26 April 2021
R (On the Application of Hubert Howard (deceased, substituted by Maresha Howard Rose pursuant to CPR 19.2(4) and PD 19A)) v Secretary of State for the Home Department  EWHC 1023 (Admin) — read judgment
Hubert Howard was born in 1956 and came to the United Kingdom in 1960, aged almost 4 from Jamaica. He was part of the Windrush Generation. No doubt like all West Indians of that time, including my parents, he thought he was a British Citizen.
In fact, he was a Citizen of the United Kingdom and Colonies on arrival, and, by sleight of hand, in the author’s view, he lost that status upon Jamaica gaining independence in 1962 and he became a Commonwealth citizen.
The same reduction in status happened to my father in 1966, when Barbados gained independence. Having arrived in 1953, believing he was fully British and having been conscripted for two years’ National Service, he had nobody write telling him that his status had changed and that he effectively became Barbadian, thirteen years after his arrival here.
Hubert should have applied to be registered to be a British citizen before 1 January 1988, when that right lapsed, but like many Commonwealth citizens, particularly from the Caribbean, he did not.
Hubert did apply for a British passport in 2007 and 2010 but on each occasion, he was told that his application failed because he was not a British citizen. In February 2012 he was told by the Home Office that he would first need to apply for indefinite leave to remain, 52 years after he had been resident, and could then, if granted ILTR, obtain a passport after the required period of lawful residence.
In 2012 Hubert lost his job with the Peabody Trust, a job that he had held since 2003, and whose Director of Human Resources was to describe him, in 2018, as “reliable, hardworking and diligent in carrying out his duties”. But due to “an inspection from Immigration Services in 2012 … [he] was unable to produce a passport and we had to let him go”.
In June 2014, Hubert’s solicitors made an application for a No Time Limit status granted to those who have ILTR so that they can be granted a biometric card, which at the time cost £1,300.

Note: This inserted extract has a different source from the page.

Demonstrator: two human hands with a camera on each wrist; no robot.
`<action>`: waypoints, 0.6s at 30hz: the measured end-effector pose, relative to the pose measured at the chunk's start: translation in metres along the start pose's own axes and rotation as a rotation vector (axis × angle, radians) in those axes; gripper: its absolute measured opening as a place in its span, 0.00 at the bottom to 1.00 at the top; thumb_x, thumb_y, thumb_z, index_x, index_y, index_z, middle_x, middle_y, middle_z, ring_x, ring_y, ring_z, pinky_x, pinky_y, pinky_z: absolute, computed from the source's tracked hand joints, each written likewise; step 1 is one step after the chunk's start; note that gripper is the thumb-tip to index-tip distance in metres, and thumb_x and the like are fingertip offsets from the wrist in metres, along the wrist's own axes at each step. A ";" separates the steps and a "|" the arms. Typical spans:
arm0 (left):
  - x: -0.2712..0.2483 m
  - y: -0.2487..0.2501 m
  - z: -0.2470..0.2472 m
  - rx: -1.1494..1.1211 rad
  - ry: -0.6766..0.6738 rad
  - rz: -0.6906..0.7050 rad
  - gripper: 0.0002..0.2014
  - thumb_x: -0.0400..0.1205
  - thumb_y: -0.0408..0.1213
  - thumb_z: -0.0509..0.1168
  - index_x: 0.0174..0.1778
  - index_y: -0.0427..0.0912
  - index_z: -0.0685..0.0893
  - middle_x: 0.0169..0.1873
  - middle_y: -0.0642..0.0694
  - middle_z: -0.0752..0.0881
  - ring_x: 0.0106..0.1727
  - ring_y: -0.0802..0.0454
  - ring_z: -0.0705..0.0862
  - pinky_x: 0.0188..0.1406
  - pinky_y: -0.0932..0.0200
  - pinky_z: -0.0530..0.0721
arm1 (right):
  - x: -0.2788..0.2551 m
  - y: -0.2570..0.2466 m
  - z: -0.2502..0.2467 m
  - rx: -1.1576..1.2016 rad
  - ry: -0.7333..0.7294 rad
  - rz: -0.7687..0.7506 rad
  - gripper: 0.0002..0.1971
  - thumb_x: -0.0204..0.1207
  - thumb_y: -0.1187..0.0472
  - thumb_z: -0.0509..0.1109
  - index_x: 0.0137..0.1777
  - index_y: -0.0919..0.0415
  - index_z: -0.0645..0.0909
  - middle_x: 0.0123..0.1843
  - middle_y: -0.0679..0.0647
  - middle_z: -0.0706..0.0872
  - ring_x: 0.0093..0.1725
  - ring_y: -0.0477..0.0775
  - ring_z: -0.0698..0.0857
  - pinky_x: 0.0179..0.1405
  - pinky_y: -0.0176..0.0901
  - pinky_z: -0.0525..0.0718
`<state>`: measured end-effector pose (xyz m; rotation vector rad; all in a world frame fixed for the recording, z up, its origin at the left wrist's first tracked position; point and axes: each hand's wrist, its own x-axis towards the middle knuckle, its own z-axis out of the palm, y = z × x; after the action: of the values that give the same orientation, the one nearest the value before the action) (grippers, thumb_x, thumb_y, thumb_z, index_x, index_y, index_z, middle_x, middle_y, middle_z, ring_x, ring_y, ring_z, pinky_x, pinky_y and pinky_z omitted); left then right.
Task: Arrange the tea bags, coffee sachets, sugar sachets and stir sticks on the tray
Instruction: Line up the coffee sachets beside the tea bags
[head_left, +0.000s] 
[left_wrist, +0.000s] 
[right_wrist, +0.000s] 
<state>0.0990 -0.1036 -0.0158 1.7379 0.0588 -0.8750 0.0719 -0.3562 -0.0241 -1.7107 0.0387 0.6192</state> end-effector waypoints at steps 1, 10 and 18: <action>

The Home Office then required, as was the case with many Windrush applicants, one piece of evidence demonstrating residence from 1960 within 14 days. His application fee was retained when he did not furnish the information.
In April 2018, the then Home Secretary, Amber Rudd made a Windrush Statement, which included the phrase
They are British in all but legal status, and this should never have been allowed to happen.
That sentence was to prove vital to the outcome of the case.